Guest Post: Having an Eating Disorder is Never an Excuse for Cruelty

by Guest Blogger Jen P.

Anorexia nervosa is a disease, not an excuse for cruelty to an entire group of people. For five years, I suffered from an eating disorder, bouncing in and out of hospitals and residential treatment centers, counting every calorie that entered my mouth, furiously sweating out the pounds that I imagined were glomming onto my frame, agonizing over my size, the numbers on my clothing, and the number on the scale that taunted me every morning. Do you see the key word here? My. My mouth, my frame, my size. Anorexia nervosa is marked by a fierce, irrational obsession with one’s own appearance, a fear of gaining weight, and a distorted self-image. Nowhere in the clinical diagnosis of anorexia does it state that the disease makes an individual hate fat people. Nowhere in the definition does it state that anorexia makes it “aesthetically displeasing to watch a very, very fat person simply walk across a room,” as Maura Kelly states in her Marie Claire article. This cruel, mean-spirited, and judgmental point of view can not be blamed on a disease, a disease that has afflicted some of the kindest, gentlest, most supportive women (and men) that I have ever encountered. Maura Kelly’s words come from within herself, from her individual issues, not from this often misunderstood disease.


In fact, most individuals suffering from eating disorders are so stuck in their own minds , so judgmental of themselves alone, that they don’t have the time or the mental energy to judge others. When I was in the depths of my eating disorder, I thought that the normal rules that govern reality didn’t apply to me. In my mind, a teaspoon of peanut butter could instantaneously make me gain ten pounds—yet in the mouths of other people, it was just fine. In my mind, I had to work out X hours every day—yet others didn’t. I existed in my own universe, my own fantasy land, with regulations and punishments that applied to only my body, my shape. I yearned for the normality of others’ lives, ached to be free of the torturous vice that gripped my mind. In the depths of my illness, I was jealous of everyone who wasn’t me—jealous of women with curves, jealous of women with flesh, jealous of women who were just plain happy with themselves, who lived their lives in the bodies they were born with. The paradox was that while I didn’t want fat on myself, I loved to see others who embraced it upon them. It gave me hope.

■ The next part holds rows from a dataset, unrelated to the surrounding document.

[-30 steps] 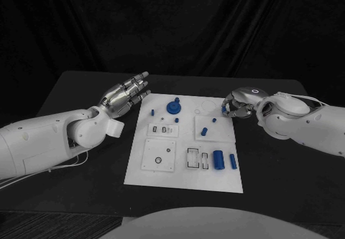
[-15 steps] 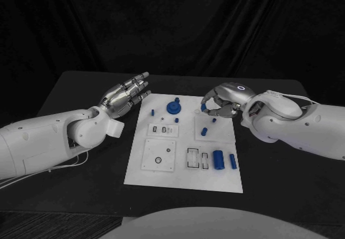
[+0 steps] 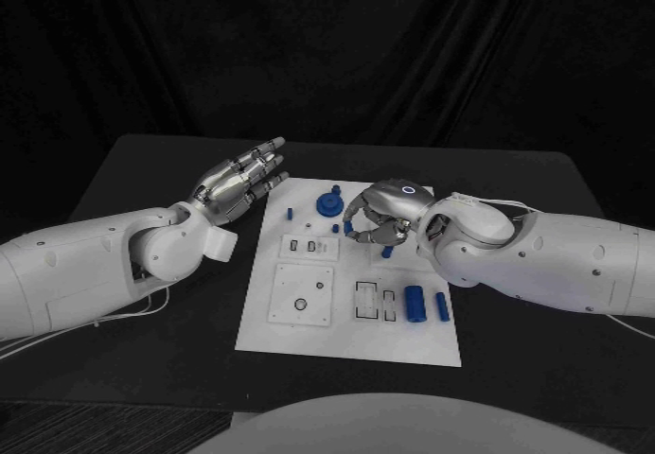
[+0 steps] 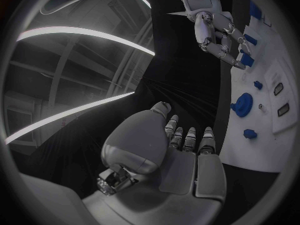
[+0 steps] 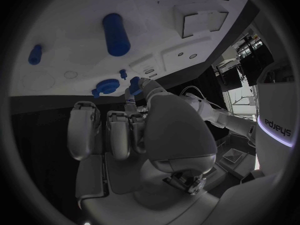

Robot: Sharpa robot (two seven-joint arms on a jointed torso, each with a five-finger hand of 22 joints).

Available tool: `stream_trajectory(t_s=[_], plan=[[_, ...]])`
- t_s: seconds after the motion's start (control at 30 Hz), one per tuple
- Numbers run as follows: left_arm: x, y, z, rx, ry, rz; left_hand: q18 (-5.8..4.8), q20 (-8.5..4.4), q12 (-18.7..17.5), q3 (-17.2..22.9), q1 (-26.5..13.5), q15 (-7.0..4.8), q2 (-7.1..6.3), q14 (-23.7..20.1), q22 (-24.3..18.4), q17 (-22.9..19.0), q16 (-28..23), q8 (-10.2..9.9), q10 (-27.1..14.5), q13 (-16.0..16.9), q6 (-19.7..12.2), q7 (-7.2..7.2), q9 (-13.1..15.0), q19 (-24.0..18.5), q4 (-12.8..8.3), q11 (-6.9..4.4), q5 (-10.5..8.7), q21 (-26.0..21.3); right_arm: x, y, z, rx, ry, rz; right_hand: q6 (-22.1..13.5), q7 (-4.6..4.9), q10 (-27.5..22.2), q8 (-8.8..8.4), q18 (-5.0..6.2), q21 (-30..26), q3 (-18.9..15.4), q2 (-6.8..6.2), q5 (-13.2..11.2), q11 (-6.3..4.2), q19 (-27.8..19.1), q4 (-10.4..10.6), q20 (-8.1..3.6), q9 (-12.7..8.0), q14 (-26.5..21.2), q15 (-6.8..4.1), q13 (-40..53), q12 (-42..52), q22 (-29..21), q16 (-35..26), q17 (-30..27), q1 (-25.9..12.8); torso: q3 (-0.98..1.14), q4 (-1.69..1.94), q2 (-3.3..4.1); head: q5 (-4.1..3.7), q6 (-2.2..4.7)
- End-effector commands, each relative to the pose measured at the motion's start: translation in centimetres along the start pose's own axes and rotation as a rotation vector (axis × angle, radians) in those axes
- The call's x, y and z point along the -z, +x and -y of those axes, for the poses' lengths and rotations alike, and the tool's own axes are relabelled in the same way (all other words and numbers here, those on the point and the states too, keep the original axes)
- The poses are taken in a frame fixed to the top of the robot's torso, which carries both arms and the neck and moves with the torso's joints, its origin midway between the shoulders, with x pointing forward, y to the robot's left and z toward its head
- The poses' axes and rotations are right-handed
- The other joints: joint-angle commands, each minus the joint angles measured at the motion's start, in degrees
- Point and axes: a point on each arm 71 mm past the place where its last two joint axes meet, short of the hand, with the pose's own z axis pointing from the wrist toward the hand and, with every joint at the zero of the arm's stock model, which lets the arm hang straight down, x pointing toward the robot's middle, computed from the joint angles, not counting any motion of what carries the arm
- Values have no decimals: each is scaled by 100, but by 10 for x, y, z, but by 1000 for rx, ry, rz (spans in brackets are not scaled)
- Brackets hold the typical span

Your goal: Assemble the parts on the task board

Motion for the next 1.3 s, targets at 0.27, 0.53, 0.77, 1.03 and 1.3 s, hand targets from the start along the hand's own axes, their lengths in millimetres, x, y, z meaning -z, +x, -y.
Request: stream_trajectory(t_s=[0.27,0.53,0.77,1.03,1.3], plan=[[-3,4,0,8,11,-14,95,45,-20,50,-53,42,-7,8,-5,-10,-21,22,4,-7,-4,35,9,15,2,57,21,-33,-10,20,-7,61,-5,-44,79,-55,607,24,-64,-18,-17,-6,-61,44,139,-26,26,259,562,41,1510,15,1180,-20,1274,-55,9,28,-1,7,-1],[-4,4,-1,9,10,-18,95,47,-20,63,-58,49,-4,8,-5,-10,-21,22,4,-7,-12,38,8,15,-1,62,23,-33,-14,25,-8,67,-4,-59,76,-46,607,18,-62,-25,-17,-5,-121,50,135,-23,34,268,562,51,1510,15,1177,-23,1270,-77,16,26,8,-5,-1],[-5,5,-1,10,9,-20,95,47,-20,63,-58,49,-4,8,-5,-10,-21,22,4,-7,-12,38,8,15,-1,62,23,-33,-17,27,-11,68,-10,-68,72,-44,607,14,-58,-43,-15,-1,-147,54,128,-22,38,271,561,55,1510,15,1172,-27,1266,-84,12,5,5,11,-1],[-6,5,-2,10,8,-23,95,50,-20,78,-63,55,0,8,-5,-10,-21,22,4,-7,-16,40,7,15,-3,64,25,-33,-19,29,-13,71,-17,-85,14,-41,607,-28,-54,-57,-18,-11,-293,56,120,-22,52,279,561,66,1510,15,1167,-27,1263,-124,12,6,5,2,-1],[-7,6,-2,10,8,-24,95,50,-20,78,-63,55,0,8,-5,-10,-21,22,4,-7,-16,40,7,15,-3,64,25,-33,-20,30,-15,72,-23,-100,-169,-39,607,-162,-45,-92,-53,-31,-827,61,100,-11,71,284,561,75,1510,15,1155,-27,1260,-216,9,5,3,1,-1]])
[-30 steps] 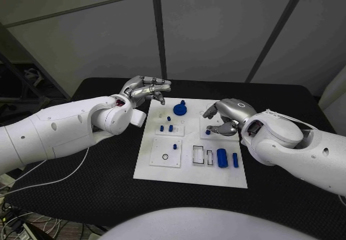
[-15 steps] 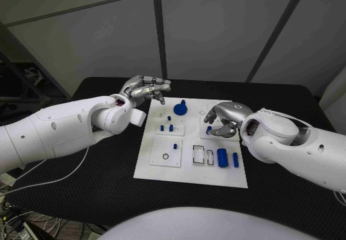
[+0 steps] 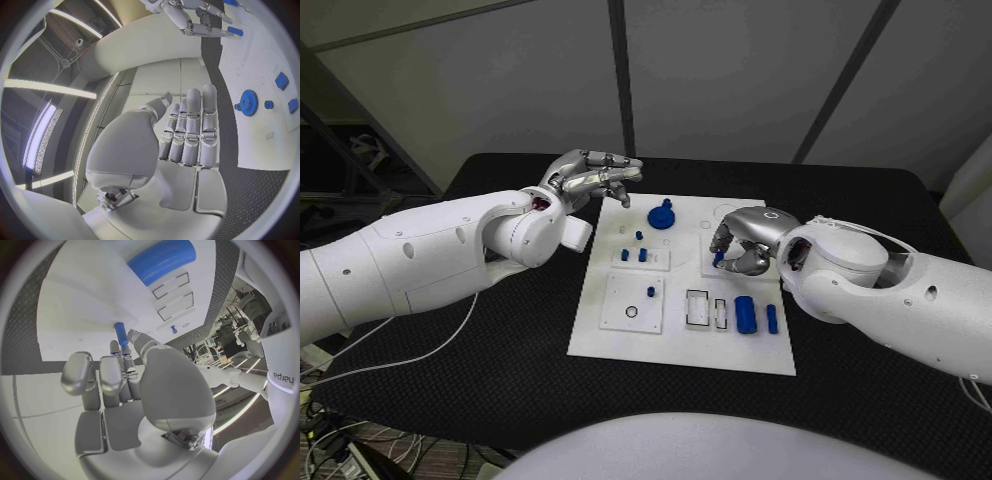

And that’s Mike and Molly. While I haven’t seen this show for myself, I love that television is starting (very slowly) to show a range of bodies on television. Because for both women suffering from eating disorders and for women of every shape and size, it is essential to see these images of happiness in the media. Of plus-size women living their lives, falling in love, feeling empowered and strong. That’s what our young girls need in order to escape the tyranny of eating disorders. That’s what all women need in order to love themselves.

Because it’s hard to be a woman today. No matter what size you are, no matter how much you weigh.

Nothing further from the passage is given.